Le Japon: le risque et le bon sens

Sans vouloir minimiser la gravité de la situation dans la centrale nucléaire de Fukushima, sérieusement endommagée par le séisme et le tsunami qui ont dévasté le nord-est du Japon la semaine dernière, il faut dire que plusieurs des grands médias occidentaux en profitent pour augmenter leurs ventes avec des gros titres plus sensationnalistes qu'objectifs.

Des expressions comme « terreur nucléaire », « Apocalypse » ou « Cauchemar atomique » abondent dans les reportages sur la situation qui règne dans ce pays. L'achat massif de pastilles d'iode aux États-Unis en résulte et cela bien que les experts aient assuré qu'il n'y a aucune possibilité que les radiations arrivent jusque là.

Nous sommes tous d'accord sur le fait que la catastrophe survenue dans cette centrale nucléaire devrait conduire à un débat sérieux, profond et surtout serein, sur le modèle de développement et de consommation qui règne sur la planète et qui a été imposé par le système capitaliste et les nations industrialisées, ainsi que sur la nécessité d'aboutir à une relation plus harmonieuse et équilibrée entre notre espèce et la nature.

Aucune personne au monde, même en disposant de la technologie de pointe la plus moderne et sophistiquée, n'aurait pu prévoir le tremblement de terre de vendredi, l'un des plus puissants de l'histoire de l'humanité, qui a causé de graves dégâts au pays qui est pourtant le mieux préparé pour faire face à de tels phénomènes.

Nous tous, nous avons été frappés par les images dantesques de la dévastation, qui en quelques minutes à peine, ont fait le tour du monde.

Une fois ces premières impressions passées, le devoir des médias aurait dû être de donner des informations objectives sur le déroulement des événements, d'appeler à la solidarité internationale pour commencer le plus vite possible les travaux de reconstruction.

Les médias parlent à peine de la situation dramatique des dizaines de milliers de blessés et des sinistrés qui ont tout perdu et pour lesquels rien ne sera plus pareil.
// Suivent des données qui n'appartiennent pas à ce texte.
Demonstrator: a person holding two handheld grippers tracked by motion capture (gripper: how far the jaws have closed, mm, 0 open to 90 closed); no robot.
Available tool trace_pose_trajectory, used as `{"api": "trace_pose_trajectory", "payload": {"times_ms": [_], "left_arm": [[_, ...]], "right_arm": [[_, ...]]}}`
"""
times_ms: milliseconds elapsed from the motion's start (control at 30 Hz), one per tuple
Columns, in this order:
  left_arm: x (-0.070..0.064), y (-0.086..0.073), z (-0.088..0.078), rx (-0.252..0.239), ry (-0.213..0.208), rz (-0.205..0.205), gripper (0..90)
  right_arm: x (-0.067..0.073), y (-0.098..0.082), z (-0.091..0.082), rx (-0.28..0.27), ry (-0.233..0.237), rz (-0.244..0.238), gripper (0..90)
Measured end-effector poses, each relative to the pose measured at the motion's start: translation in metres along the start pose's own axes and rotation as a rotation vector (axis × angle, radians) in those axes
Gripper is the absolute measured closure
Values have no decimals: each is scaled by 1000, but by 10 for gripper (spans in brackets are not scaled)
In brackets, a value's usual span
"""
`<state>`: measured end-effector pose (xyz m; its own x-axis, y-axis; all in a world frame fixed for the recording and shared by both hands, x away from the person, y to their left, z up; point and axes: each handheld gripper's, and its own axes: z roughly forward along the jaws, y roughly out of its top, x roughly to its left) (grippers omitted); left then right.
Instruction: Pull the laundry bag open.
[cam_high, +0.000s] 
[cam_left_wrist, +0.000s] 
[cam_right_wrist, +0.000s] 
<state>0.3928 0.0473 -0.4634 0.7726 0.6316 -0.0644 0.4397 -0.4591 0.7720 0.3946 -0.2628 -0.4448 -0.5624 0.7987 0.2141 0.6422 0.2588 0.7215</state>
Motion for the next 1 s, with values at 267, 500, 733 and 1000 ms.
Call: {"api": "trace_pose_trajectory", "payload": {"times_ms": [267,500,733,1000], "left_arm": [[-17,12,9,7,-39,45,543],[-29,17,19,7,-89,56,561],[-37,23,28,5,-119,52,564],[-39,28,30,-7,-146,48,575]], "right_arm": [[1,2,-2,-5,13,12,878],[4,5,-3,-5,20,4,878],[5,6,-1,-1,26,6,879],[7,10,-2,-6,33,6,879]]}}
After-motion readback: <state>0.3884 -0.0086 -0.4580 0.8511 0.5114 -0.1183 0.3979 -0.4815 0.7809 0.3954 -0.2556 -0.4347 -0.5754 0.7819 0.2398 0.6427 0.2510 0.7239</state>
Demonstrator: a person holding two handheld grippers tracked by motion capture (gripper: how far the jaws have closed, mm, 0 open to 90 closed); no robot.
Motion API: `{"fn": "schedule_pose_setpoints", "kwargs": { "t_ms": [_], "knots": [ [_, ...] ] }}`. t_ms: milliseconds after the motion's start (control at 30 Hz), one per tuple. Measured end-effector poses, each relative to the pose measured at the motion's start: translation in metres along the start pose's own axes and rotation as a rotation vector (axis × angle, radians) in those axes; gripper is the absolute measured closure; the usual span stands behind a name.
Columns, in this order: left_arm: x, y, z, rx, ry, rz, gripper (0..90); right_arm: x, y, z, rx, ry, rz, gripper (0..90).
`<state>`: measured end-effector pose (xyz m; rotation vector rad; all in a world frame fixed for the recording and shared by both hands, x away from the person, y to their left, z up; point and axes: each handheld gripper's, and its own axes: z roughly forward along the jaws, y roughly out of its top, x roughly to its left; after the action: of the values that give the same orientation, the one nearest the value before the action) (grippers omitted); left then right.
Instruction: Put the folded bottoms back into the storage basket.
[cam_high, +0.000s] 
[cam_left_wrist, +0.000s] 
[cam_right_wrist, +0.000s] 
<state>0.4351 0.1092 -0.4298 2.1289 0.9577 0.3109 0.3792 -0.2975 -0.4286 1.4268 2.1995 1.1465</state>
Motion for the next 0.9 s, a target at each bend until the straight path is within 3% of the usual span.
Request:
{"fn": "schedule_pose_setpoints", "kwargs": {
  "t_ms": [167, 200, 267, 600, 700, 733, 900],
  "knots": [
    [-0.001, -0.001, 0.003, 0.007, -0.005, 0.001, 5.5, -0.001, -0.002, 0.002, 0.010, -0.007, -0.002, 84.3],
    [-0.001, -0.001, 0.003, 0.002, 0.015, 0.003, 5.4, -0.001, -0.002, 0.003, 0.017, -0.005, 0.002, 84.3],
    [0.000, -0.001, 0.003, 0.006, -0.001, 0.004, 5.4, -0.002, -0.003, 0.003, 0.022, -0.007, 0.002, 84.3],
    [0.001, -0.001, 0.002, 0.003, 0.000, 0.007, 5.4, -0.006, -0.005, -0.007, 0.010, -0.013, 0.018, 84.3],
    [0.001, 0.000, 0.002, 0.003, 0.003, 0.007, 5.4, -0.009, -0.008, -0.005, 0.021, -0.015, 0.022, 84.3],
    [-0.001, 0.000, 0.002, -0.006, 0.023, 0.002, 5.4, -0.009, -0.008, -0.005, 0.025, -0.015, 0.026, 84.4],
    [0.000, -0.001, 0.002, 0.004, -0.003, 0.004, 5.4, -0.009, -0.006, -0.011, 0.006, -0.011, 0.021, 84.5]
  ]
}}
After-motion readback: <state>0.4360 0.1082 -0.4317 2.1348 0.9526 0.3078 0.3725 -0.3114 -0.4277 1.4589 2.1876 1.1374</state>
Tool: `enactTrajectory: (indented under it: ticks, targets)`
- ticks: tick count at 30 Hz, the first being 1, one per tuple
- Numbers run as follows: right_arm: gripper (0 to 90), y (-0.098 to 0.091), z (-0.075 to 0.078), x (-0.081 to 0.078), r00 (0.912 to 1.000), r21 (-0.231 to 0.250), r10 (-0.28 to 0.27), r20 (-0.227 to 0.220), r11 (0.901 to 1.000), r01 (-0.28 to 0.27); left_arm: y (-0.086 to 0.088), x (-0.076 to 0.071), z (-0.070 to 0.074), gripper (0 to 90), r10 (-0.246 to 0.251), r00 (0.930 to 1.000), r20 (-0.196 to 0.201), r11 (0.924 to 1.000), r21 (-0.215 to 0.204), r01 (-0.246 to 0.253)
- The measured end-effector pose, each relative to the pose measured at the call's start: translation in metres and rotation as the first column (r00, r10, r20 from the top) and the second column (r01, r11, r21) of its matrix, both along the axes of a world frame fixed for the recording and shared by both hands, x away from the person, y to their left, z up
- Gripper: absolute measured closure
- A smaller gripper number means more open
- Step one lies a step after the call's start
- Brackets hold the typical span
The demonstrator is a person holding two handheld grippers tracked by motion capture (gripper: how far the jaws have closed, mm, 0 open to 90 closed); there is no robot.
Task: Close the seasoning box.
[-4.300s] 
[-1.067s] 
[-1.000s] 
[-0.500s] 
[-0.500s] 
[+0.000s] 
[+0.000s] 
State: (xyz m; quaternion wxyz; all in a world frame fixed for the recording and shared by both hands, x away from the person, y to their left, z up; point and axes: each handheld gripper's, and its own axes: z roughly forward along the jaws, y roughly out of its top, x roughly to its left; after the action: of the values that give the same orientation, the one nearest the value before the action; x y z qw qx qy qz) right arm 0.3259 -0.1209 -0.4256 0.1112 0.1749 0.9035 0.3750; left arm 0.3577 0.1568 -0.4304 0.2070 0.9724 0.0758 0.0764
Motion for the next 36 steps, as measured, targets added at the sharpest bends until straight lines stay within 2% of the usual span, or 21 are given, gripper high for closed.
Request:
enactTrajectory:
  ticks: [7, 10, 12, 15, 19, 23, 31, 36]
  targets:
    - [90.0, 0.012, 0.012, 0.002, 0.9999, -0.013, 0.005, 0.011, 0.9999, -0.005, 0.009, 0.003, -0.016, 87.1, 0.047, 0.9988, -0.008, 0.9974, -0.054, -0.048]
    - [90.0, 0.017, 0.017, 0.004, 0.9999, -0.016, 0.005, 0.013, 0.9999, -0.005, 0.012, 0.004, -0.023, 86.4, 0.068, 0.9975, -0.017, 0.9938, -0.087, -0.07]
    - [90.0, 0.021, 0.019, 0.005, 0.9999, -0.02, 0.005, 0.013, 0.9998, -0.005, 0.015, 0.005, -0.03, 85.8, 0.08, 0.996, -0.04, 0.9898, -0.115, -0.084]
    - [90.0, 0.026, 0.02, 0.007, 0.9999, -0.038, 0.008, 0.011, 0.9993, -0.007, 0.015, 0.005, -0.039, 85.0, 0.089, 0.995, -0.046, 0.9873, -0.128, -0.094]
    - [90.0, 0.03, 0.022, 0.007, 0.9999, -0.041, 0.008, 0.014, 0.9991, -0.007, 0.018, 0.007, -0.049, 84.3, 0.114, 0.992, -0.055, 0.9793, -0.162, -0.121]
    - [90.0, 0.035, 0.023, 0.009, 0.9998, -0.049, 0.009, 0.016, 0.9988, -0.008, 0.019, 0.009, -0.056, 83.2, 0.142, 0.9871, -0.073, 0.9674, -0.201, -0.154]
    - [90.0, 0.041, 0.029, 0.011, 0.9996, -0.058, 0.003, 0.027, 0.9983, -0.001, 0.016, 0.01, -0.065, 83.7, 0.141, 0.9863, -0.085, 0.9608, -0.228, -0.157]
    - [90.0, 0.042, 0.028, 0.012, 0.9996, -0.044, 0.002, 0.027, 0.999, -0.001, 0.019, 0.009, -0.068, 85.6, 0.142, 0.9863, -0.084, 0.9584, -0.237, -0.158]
Les caméras, l'attention est centrée sur Fukushima où prétendument « un holocauste atomique » met aux aguets l'Humanité toute entière.

Le représentant de l'Organisation mondiale de la santé (OMS) en Chine, Michael O'Leary, a signalé qu'il n'y a aucun indice ou preuve sur le fait que les radiations émises par cette centrale puissent avoir une extension significative à niveau mondial.

Il a assuré dans un communiqué, qu'il y a une invasion de textos sur Internet et d'autres médias sur une menace de radiation qui s'étend en Asie et bien au-delà et il a demandé aux gouvernements et aux citoyens de mettre un frein à cette vague de rumeurs.

L'Humanité, il faut le dire, court un risque constant, mais non pas à cause de la situation dans la centrale de Fukushima, mais des milliers d'armes qui se trouvent dans des mains qui ont fait preuve tout au long de l'histoire, d'une grande irresponsabilité. Rappelons que c'est justement le Japon qui a été la cible du seul bombardement nucléaire jusqu'à maintenant.

Sans doute il faut réfléchir à la question : est-ce qu'il convient ou non d'utiliser du matériel atomique pour produire de l'énergie électrique ? Mais à vrai dire ce serait illusoire et irresponsable de croire qu'il ne sera plus utilisé du jour au lendemain et surtout de s'y attendre.

Le changement vers une technologie plus sûre prendrait des années et des années et il faut dire que le premier pas dans cette direction n'a pas encore été fait.

Peut être que ce qui arrive à l'heure actuelle, est une occasion propice pour le faire.

La peur, cependant, n'est pas le meilleur argument pour contraindre les gouvernements, les responsables à prendre des décisions. Seul le bon sens peut nous aider à séparer, dans toute catastrophe, la part qui revient à la nature et la part qui revient au modèle de vie que nous nous sommes donné. Seul le bons sens nous permettra d'avoir, comme le conseillait le philosophe médiéval Agustín de Hipona, la sérénité pour accepter ce que nous ne pouvons pas changer et le courage pour changer ce que nous sommes en mesure de changer et surtout la sagesse nécessaire pour comprendre la différence.